Amid the challenges brought about by the COVID-19 pandemic and the stringent measures taken to contain it, inflation concerns are surfacing. This is understandable, given potential disruptions to the supply of a range of goods and given the trillions of government dollars being employed to stabilize global economies.
For now, though, the greater likelihood is disinflation – a slowing in the rate of inflation. The data underlying a 0.4% decline in April in the U.S. core consumer price index, the largest monthly drop on record, hinted at what we could see in the months ahead. Vanguard expects that, in the near term, the effects of diminished demand will outweigh upward pressures on inflation given increased unemployment and consumers’ general reluctance to spend. But eventually, any lingering impact on supply chains, a sizable government debt overhang and a U.S. Federal Reserve willing to tolerate somewhat higher inflation could win out and push prices higher.

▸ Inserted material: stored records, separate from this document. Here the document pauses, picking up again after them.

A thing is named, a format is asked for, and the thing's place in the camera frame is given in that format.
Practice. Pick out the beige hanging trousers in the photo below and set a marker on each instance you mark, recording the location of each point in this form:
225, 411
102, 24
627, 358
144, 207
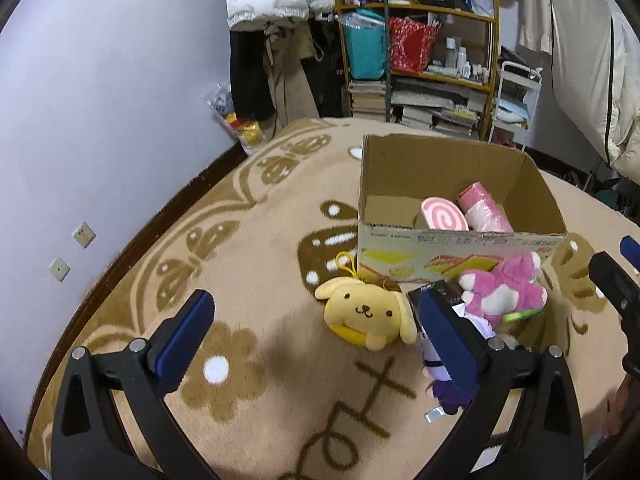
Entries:
290, 80

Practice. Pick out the white garment with black trim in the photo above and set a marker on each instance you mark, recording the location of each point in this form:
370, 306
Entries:
595, 60

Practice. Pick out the pile of books and papers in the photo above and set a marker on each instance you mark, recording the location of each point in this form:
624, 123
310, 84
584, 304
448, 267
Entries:
440, 107

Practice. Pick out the stack of books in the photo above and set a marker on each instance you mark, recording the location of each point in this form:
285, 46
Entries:
367, 100

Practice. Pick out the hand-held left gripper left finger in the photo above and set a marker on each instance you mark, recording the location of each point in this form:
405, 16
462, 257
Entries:
186, 340

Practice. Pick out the purple plush doll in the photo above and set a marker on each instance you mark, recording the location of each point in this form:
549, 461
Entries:
435, 365

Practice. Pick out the white wall socket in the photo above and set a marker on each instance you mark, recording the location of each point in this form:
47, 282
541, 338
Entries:
59, 269
84, 234

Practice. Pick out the cream hanging coat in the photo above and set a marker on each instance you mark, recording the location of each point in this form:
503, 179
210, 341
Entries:
534, 5

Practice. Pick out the red patterned bag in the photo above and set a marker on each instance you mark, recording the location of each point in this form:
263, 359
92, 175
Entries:
410, 45

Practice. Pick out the beige patterned rug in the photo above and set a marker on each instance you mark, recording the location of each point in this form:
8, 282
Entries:
280, 260

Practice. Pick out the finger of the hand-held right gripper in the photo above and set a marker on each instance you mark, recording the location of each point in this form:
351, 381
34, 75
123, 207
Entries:
631, 255
616, 280

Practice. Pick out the yellow dog plush toy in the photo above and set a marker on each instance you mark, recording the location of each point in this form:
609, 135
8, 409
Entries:
362, 312

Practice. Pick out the pink and white plush toy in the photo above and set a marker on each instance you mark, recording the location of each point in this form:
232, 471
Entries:
502, 287

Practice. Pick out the cardboard box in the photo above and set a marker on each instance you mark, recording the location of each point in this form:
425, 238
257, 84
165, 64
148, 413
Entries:
452, 170

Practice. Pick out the pink swirl roll plush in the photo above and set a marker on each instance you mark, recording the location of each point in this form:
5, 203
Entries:
442, 216

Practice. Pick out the green pole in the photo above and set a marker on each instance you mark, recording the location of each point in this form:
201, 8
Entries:
387, 50

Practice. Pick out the black hanging trousers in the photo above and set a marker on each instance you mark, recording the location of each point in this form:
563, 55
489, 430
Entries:
250, 70

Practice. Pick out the black hanging garment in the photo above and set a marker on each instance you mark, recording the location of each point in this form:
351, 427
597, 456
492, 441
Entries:
325, 70

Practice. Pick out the person's right hand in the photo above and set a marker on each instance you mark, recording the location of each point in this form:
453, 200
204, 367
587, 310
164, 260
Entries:
622, 405

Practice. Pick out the wooden shelf rack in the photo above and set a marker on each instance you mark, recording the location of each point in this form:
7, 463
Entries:
492, 35

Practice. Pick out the clear bag with yellow items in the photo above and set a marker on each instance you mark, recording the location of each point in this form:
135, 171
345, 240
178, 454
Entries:
240, 120

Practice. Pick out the teal bag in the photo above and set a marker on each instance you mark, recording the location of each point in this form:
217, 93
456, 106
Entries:
365, 52

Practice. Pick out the pink plastic bag roll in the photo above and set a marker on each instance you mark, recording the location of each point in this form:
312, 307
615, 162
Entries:
482, 210

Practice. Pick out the group of small bottles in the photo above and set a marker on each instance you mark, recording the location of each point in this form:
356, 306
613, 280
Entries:
465, 62

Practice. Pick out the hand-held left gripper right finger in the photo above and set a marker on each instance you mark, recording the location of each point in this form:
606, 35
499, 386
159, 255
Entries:
445, 340

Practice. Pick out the white trolley cart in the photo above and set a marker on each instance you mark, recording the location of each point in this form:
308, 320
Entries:
515, 105

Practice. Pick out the small black box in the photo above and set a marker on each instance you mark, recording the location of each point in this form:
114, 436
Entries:
430, 294

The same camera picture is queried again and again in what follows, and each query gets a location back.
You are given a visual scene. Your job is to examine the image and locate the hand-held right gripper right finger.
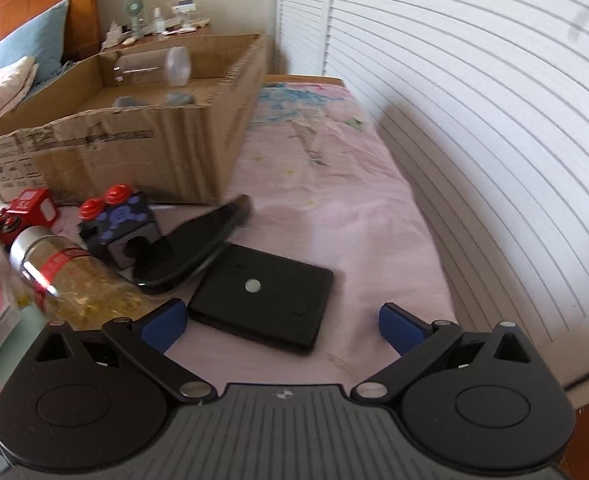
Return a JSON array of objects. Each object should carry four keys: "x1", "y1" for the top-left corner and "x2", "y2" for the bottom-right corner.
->
[{"x1": 351, "y1": 302, "x2": 546, "y2": 404}]

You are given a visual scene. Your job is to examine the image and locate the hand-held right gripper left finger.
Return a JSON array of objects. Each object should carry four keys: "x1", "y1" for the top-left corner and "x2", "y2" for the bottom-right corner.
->
[{"x1": 33, "y1": 298, "x2": 220, "y2": 406}]

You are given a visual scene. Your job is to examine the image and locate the black glossy oval case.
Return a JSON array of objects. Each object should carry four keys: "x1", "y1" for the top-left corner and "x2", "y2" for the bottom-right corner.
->
[{"x1": 131, "y1": 193, "x2": 254, "y2": 295}]

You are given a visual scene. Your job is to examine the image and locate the black square box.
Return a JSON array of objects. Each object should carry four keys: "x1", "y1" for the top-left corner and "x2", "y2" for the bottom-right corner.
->
[{"x1": 187, "y1": 243, "x2": 336, "y2": 358}]

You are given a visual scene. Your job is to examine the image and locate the black cube toy red buttons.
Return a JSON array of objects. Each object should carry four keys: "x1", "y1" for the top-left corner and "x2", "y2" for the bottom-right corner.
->
[{"x1": 77, "y1": 184, "x2": 164, "y2": 269}]

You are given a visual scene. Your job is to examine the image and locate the glass jar with silver lid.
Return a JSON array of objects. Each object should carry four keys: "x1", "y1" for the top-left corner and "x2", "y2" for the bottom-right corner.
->
[{"x1": 8, "y1": 225, "x2": 146, "y2": 322}]

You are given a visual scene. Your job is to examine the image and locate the brown cardboard box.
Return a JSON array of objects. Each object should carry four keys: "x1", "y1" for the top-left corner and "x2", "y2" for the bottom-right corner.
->
[{"x1": 0, "y1": 33, "x2": 269, "y2": 206}]

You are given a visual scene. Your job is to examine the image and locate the red toy car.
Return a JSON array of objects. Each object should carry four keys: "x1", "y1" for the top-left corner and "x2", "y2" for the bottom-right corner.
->
[{"x1": 0, "y1": 187, "x2": 61, "y2": 249}]

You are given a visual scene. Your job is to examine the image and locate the white louvered closet door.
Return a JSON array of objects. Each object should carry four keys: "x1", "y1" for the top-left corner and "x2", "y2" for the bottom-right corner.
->
[{"x1": 278, "y1": 0, "x2": 589, "y2": 392}]

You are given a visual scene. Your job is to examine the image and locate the clear jar with plastic lid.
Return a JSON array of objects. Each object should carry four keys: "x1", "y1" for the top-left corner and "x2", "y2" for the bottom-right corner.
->
[{"x1": 113, "y1": 46, "x2": 191, "y2": 87}]

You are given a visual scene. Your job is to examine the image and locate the cream folded quilt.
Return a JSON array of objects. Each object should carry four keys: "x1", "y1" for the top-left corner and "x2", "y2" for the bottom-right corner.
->
[{"x1": 0, "y1": 56, "x2": 40, "y2": 137}]

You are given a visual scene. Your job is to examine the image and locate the white charger clutter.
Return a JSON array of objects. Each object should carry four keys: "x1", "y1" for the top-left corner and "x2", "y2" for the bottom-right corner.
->
[{"x1": 101, "y1": 21, "x2": 136, "y2": 47}]

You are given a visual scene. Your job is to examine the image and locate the wooden nightstand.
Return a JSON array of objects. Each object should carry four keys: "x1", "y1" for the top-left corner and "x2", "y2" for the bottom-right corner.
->
[{"x1": 98, "y1": 19, "x2": 212, "y2": 52}]

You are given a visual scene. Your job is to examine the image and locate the large blue pillow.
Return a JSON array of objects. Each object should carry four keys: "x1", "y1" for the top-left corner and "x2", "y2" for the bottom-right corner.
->
[{"x1": 0, "y1": 0, "x2": 70, "y2": 90}]

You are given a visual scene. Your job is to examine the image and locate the white phone stand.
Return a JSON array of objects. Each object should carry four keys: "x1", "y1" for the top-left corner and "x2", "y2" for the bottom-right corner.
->
[{"x1": 171, "y1": 0, "x2": 198, "y2": 29}]

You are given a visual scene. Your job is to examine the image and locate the small green desk fan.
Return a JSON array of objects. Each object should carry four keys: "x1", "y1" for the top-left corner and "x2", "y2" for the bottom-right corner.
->
[{"x1": 122, "y1": 0, "x2": 144, "y2": 37}]

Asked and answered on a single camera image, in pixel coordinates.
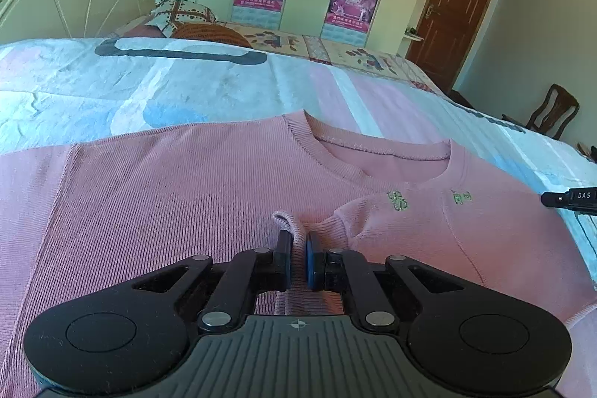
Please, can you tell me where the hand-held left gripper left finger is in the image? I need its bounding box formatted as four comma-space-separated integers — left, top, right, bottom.
132, 230, 294, 331

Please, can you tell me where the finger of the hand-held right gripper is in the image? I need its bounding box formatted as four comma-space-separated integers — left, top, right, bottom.
541, 191, 570, 209

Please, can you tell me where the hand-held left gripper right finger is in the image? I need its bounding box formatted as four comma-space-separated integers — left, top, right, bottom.
304, 232, 467, 329

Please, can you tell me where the pink knit sweater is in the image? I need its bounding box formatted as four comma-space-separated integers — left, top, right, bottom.
0, 110, 595, 398

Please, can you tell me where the wooden chair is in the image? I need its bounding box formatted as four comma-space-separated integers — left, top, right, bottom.
502, 83, 581, 141

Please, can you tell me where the brown wooden door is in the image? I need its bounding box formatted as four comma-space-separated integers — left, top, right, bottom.
404, 0, 505, 94

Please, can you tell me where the yellow printed bed sheet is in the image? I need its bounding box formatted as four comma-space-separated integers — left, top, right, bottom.
217, 20, 451, 97

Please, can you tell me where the orange striped cushion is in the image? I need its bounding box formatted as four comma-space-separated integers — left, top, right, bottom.
170, 22, 255, 50

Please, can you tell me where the patterned white pillow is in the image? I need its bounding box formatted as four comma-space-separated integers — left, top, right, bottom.
144, 0, 218, 38

The question now being posed to governments around the world is how and when to reopen their economies without spurring second waves of infection. The answer will inform when economic recovery can begin to take hold, the depths from which economies must return, and when prices might start to rise toward or above central bank targets that are typically at or just below 2%.
This is all contingent, of course, on health outcomes. Any progress made would be tempered by another surge in cases of the coronavirus. This may well be a two-steps-forward, one-step-back approach for some time. We can hope it is more like three or four steps forward before any step back.